Our Bracknell District Chairman Rebecca Murphy said

“The Council has a statutory ‘Duty to Cooperate’ with neighbouring councils on cross-boundary matters. RBWM has laid out the many impacts of the Jealott’s Hill proposal with admirable clarity. It is not sufficient for the Council to deal with the points raised. It needs to engage constructively, actively, and on an ongoing basis with RBWM on these matters.

If the Council cannot show it has done this, the Plan can be found unsound and fail at Examination. There are no second chances: Duty to Cooperate cannot be put right retrospectively.

CPRE Berkshire is not being alarmist. Several councils have seen this happen already in 2020, with examinations halted and proposed Local Plans found unsound.

If a Plan is found unsound, this will have wasted years of work and taxpayers’ money. The Council is left without an up-to-date Local Plan, and its communities at the mercy of speculative planning applications and unplanned development.”
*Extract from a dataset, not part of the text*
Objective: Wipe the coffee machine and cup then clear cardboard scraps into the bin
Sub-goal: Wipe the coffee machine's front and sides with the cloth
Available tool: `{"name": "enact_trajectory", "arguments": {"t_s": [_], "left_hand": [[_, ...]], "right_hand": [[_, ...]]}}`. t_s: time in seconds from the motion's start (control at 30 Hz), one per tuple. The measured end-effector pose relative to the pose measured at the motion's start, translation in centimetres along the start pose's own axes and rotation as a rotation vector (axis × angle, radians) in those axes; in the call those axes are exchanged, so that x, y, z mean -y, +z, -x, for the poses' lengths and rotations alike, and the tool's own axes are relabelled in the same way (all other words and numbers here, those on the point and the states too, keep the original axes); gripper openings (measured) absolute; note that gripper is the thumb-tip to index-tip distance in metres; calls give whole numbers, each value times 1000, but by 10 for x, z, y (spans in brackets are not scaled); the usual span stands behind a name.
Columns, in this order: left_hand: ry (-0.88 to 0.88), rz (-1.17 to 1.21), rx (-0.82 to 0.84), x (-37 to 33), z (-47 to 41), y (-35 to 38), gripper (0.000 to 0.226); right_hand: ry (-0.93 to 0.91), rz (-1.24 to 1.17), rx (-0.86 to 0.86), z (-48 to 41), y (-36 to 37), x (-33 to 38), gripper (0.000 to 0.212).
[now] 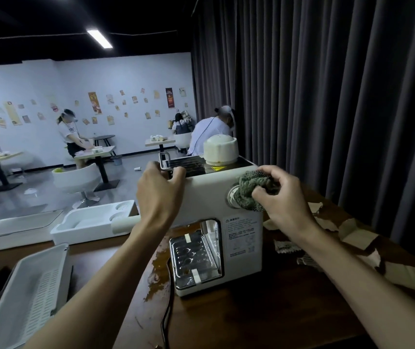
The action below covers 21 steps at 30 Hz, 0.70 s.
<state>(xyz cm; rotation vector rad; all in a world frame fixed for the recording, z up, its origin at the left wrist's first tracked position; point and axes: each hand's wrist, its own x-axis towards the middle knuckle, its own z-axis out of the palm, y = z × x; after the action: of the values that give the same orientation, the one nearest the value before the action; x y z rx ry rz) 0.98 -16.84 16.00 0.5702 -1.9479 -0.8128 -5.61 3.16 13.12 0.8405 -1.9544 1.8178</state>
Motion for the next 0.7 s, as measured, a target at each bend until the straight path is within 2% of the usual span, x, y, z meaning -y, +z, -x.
{"name": "enact_trajectory", "arguments": {"t_s": [0.17,0.3,0.47,0.53,0.63,0.7], "left_hand": [[61,27,57,5,-14,-12,33],[116,27,178,11,-35,-22,39],[47,47,313,20,-59,-27,39],[37,1,343,20,-62,-27,30],[120,-185,223,18,-49,-30,44],[192,-218,123,13,-24,-36,46]], "right_hand": [[-35,18,16,16,4,16,32],[-30,100,4,38,9,29,27],[-145,158,56,49,8,42,25],[-132,90,35,39,6,42,29],[-31,45,2,16,1,34,34],[91,-6,39,-1,-5,24,24]]}}
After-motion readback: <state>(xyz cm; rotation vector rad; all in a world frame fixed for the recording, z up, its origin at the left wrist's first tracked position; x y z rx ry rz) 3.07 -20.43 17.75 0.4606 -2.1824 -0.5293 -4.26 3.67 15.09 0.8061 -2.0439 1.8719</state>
As CPRE Berkshire stated in November 2019, it is a fundamental aim of national policy guidance that you do not release Green Belt land for a Local Plan unless you have absolutely no alternative: that is, you have nowhere else to build homes, and neighbouring authorities cannot help you out. This is just not the case in Bracknell Forest. Our primary concern with this proposal is that by allowing the proposed development it would go against the primary aim of Green Belt policy to prevent urban sprawl; threatens its ‘openness’; and goes against the current national policy guidance which states that only in ‘exceptional circumstances’ should there be changes to the Green Belt boundaries.

We are grateful to Ollie and our local paper for the Bracknell area, and the Save Jealott’s Hill campaign group for helping to keep up the pressure.